Synthesis, characterization and biological activity of novel copper complexes containing a β-carboline derivative and amino acids

Abstract

Copper complexes have long been considered as a promising class of anticancer or antibacterial therapeutics. In this paper, two novel copper(II) complexes containing a β-carboline derivative and amino acids, namely [Cu(1-Im-βc)(L-Val)]ClO₄·0.5H₂O (Cu1) and [Cu(1-Im-βc)(L-Phe)]ClO₄·0.5H₂O (Cu2), where 1-Im-βc = 1-(2-imidazolyl)-β-carboline, L-Val = L-valine, and L-Phe = L-phenylalanine, were designed and synthesized. The complexes were characterized by elemental analysis, infrared spectroscopy, molar conductivity measurements, and mass spectrometry to determine their spatial structures and compositions.

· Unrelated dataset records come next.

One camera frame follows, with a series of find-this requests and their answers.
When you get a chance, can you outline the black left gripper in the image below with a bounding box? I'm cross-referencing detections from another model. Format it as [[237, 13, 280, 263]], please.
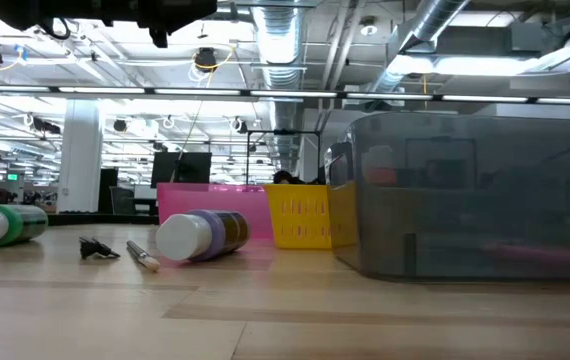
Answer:
[[136, 0, 219, 30]]

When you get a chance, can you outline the grey translucent plastic bin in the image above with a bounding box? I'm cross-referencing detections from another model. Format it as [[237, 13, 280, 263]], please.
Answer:
[[324, 112, 570, 280]]

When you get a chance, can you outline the purple paint bottle white cap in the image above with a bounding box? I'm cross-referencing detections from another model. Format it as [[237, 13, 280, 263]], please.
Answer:
[[155, 209, 251, 262]]

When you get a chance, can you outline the orange paint bottle white cap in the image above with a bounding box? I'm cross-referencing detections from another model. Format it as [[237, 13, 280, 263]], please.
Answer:
[[362, 144, 399, 187]]

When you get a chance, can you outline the small black clip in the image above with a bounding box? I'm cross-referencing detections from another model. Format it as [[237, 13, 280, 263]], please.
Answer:
[[78, 236, 122, 261]]

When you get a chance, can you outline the green paint bottle white cap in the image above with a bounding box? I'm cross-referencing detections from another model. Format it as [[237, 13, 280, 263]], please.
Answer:
[[0, 203, 49, 250]]

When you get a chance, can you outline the long light bar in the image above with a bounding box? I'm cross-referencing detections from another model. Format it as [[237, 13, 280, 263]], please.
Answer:
[[0, 83, 570, 105]]

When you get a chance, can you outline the black computer monitor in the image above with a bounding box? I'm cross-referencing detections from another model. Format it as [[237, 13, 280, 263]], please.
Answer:
[[150, 151, 213, 189]]

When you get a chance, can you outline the white building pillar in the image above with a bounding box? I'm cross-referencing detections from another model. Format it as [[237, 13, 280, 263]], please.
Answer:
[[56, 98, 104, 215]]

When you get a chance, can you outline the dark cabinet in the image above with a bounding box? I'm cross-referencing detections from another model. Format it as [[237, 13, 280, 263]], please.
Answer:
[[97, 168, 119, 215]]

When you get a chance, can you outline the person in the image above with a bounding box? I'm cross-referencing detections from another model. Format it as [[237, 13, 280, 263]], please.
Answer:
[[272, 169, 306, 185]]

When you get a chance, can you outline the pink plastic tray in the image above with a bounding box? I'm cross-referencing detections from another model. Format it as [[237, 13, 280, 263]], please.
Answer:
[[156, 182, 274, 240]]

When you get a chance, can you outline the grey office chair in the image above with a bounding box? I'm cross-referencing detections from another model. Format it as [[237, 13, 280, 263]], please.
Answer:
[[109, 185, 137, 216]]

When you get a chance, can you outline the pink elongated object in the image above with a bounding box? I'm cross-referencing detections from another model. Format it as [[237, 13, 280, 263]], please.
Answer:
[[100, 222, 142, 232]]

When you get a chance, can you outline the yellow plastic basket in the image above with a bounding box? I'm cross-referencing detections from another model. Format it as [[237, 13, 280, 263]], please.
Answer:
[[263, 183, 359, 250]]

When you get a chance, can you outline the silver round ventilation duct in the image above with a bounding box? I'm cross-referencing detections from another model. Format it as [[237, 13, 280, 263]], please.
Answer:
[[250, 0, 307, 169]]

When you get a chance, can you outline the black metal stand frame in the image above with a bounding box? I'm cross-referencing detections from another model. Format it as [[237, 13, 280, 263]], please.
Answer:
[[245, 128, 322, 186]]

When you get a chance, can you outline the black metal table frame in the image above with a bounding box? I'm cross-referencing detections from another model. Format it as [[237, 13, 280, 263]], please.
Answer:
[[47, 213, 160, 226]]

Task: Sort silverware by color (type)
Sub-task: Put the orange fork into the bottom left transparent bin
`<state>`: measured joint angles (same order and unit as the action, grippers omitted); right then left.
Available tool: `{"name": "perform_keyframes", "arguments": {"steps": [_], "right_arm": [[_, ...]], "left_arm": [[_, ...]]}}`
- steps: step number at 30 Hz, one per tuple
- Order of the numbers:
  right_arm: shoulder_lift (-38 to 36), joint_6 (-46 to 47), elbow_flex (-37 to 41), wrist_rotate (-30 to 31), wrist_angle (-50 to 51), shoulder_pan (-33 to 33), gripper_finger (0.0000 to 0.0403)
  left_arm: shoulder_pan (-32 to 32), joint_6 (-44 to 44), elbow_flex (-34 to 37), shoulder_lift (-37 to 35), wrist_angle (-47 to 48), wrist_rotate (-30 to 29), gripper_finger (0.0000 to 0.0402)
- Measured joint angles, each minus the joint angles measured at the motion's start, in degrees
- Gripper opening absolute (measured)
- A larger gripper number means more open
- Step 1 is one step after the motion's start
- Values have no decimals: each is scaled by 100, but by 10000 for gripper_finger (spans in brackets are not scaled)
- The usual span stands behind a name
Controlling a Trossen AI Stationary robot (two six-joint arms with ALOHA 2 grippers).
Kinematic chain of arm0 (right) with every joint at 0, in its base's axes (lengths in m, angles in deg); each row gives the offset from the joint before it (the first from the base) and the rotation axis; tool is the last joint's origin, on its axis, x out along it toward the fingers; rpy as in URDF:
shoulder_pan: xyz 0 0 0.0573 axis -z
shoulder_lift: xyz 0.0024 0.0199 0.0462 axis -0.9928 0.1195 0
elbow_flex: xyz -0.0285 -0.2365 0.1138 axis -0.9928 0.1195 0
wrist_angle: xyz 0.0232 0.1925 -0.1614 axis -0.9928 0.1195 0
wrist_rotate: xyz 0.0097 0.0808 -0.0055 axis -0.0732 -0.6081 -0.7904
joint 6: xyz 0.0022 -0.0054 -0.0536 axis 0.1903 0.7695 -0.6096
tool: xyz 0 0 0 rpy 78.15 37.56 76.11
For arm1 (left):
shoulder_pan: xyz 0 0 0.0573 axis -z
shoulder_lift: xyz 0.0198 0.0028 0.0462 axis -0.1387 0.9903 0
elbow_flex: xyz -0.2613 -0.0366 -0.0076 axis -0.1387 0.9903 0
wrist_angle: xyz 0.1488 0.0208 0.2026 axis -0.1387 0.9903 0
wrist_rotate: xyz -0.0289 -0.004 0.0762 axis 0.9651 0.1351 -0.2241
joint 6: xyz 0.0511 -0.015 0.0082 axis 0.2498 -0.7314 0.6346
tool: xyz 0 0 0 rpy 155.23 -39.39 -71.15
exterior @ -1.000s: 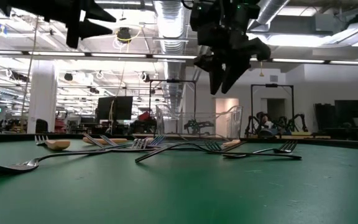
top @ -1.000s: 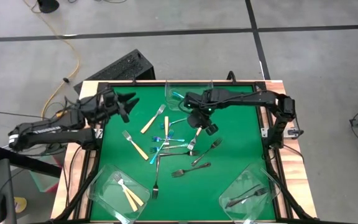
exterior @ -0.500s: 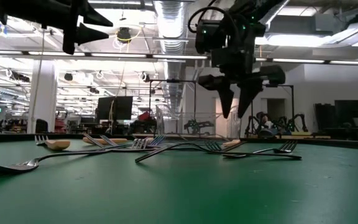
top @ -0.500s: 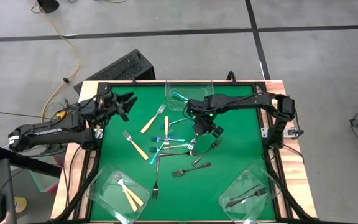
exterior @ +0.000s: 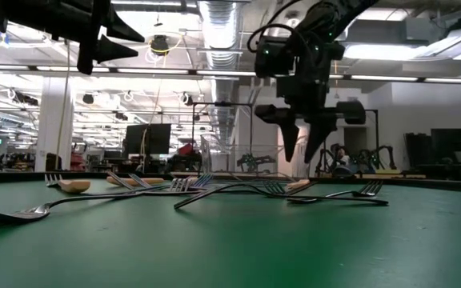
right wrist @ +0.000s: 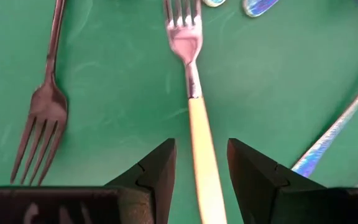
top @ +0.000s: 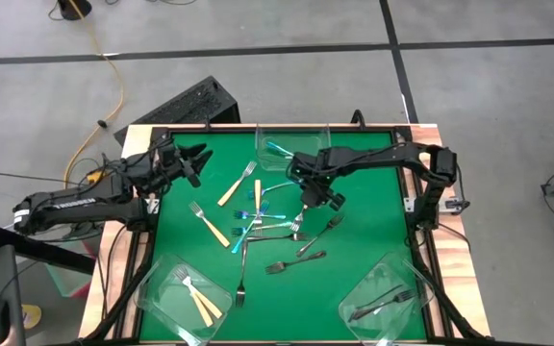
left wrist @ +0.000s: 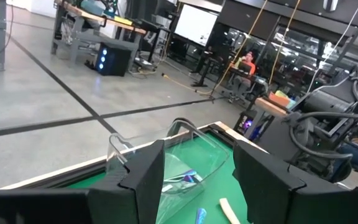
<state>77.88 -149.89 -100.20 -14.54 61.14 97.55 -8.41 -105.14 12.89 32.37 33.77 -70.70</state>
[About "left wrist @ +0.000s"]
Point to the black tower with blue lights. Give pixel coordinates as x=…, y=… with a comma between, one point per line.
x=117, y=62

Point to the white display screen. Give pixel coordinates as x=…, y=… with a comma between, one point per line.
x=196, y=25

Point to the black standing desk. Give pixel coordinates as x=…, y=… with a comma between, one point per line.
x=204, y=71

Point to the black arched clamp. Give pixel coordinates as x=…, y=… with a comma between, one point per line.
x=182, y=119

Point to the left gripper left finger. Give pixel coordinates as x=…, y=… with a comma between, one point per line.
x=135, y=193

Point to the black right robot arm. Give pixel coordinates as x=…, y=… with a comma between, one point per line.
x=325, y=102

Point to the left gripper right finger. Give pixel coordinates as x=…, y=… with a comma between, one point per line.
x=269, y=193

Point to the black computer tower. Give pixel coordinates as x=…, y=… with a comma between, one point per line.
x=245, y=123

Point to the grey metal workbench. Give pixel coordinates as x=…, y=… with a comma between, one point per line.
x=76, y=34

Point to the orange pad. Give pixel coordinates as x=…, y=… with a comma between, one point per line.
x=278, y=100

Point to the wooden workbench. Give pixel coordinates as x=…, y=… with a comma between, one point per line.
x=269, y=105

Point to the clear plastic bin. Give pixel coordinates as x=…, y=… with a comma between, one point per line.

Both complexes bind to DNA by insertion. The complexes also show a good affinity for human serum albumin (HSA). In addition, the antitumor activity of the two complexes against lung cancer cells (A549), cervical cancer cells (HeLa), and breast cancer cells (MBA-MD-231) is significantly superior to that of the traditional antitumor drug, cisplatin. Finally, the anticancer mechanism results show that the complexes can induce apoptosis in HeLa cells, which is associated with mitochondrial damage, oxidative stress caused by reactive oxygen species (ROS) production, and activation of the caspase protein family. This study demonstrates that the introduction of aromatic heterocyclic alkaloid ligands with a broad spectrum of biological activities and water-soluble amino acid ligands into copper complexes can regulate their amphiphilic properties and biological activity, so as to obtain highly efficient copper-based therapeutics.